The Apple watch isn’t waterproof. Deal breaker. I do not want to take my watch off every time I hit the pool or bathtub. And allegedly, you have to charge it overnight meaning I wouldn’t be able to use it to wake up. My one-third the cost Forerunner 10 has the perfect alarm—not too grating, but loud enough to always do the trick. No doubt Garmin knows what Blodget seemingly doesn’t, the Watch will get much better pretty quickly and prove brutallly tough competition. I may end up being their last customer. Maybe I should buy an extra “10” or two in case they die a sudden death.

Also, most of the Watch apps will require iPhone tethering. Really, I have to carry a new larger iPhone in order to see fitness data on my Watch? A two-part problem. 1) Getting a comfortable enough, water/sweat proof carrying case so that the phone “disappears” while running. Cyclists will most likely use a case and then just toss it in their back-middle jersey pocket. 2) The additional weight. When you pretend you’re an elite athlete, every gram or ounce counts. :)

I had a great run this morning.
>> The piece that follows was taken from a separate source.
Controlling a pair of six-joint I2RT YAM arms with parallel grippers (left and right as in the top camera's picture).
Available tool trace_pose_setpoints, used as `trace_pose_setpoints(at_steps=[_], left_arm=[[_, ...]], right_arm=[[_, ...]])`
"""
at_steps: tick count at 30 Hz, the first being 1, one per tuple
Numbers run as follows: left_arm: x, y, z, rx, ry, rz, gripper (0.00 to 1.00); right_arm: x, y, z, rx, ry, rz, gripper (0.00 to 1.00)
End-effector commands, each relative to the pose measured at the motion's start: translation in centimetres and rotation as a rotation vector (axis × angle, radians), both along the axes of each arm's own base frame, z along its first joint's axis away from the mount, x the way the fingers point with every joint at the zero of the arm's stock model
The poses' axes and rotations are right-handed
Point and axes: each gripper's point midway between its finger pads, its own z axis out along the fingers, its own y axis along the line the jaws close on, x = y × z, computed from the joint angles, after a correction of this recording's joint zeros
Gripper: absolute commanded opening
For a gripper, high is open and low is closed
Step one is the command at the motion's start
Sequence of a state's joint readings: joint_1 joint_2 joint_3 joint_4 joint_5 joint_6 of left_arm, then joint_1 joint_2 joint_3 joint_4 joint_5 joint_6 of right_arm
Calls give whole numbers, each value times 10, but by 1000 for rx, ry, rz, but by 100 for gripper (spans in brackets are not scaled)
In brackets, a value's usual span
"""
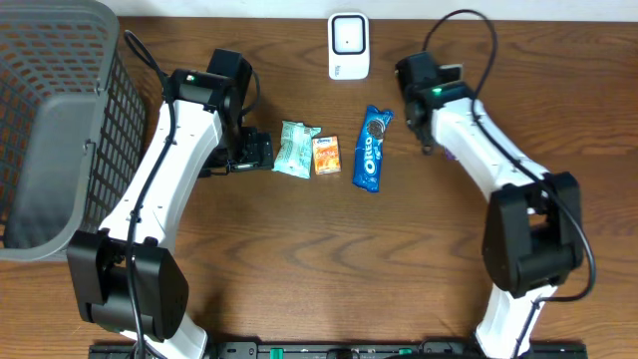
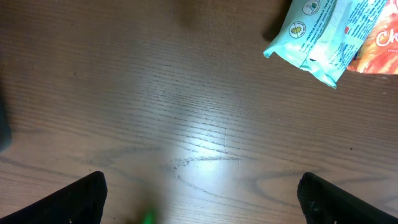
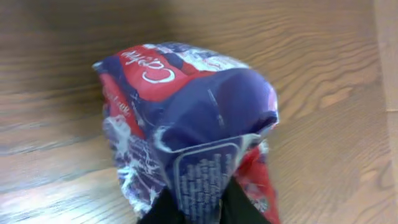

It was 52 degrees out and it was pitch black when I left, and 10k later, I was bathed in beautiful morning light. I took three things—shoes, socks, shorts.

The only reason to buy the first Watch is to subject acquaintances, friends, and family to status envy. That is always sufficient motivation for lots of people.

The phones. All previous sales records will be shattered. Sleepless nights for Samsung. Their worst fears are being realized as evidenced by this. I’m holding my AAPL shares and should probably use my Watch savings to buy three and a half more.

I THINK I want one. The pretend elite cyclist in me is thinking 4.7″, but the aging reader is thinking 5.5″. Maybe I’ll take a year to decide.

That collective sigh was my friends who have grown weary of my annoying quirk.